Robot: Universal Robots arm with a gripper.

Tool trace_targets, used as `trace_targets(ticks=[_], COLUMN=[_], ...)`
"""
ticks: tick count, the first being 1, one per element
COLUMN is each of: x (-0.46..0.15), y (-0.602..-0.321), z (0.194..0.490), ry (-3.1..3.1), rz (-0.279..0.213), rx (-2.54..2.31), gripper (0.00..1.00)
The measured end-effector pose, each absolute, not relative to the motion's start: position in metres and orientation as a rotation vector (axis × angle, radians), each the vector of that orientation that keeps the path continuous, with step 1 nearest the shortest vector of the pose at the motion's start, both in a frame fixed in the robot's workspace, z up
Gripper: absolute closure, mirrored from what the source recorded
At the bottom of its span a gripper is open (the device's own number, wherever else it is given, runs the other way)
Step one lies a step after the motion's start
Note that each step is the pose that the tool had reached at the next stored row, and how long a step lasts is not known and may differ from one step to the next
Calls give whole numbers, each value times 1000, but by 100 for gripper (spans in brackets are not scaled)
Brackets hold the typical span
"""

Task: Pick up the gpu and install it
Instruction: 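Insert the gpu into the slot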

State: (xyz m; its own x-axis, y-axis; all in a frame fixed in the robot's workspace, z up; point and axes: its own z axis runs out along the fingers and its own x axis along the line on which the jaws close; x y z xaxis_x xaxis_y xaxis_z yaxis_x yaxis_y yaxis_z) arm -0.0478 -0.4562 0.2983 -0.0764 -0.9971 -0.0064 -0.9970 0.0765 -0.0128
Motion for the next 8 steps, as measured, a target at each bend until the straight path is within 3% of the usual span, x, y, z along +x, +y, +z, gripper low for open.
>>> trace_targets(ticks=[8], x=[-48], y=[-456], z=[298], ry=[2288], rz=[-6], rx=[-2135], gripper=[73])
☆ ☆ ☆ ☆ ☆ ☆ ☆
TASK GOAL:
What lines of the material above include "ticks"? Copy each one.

SOLUTION BELOW:
Tool trace_targets, used as `trace_targets(ticks=[_], COLUMN=[_], ...)`
ticks: tick count, the first being 1, one per element
>>> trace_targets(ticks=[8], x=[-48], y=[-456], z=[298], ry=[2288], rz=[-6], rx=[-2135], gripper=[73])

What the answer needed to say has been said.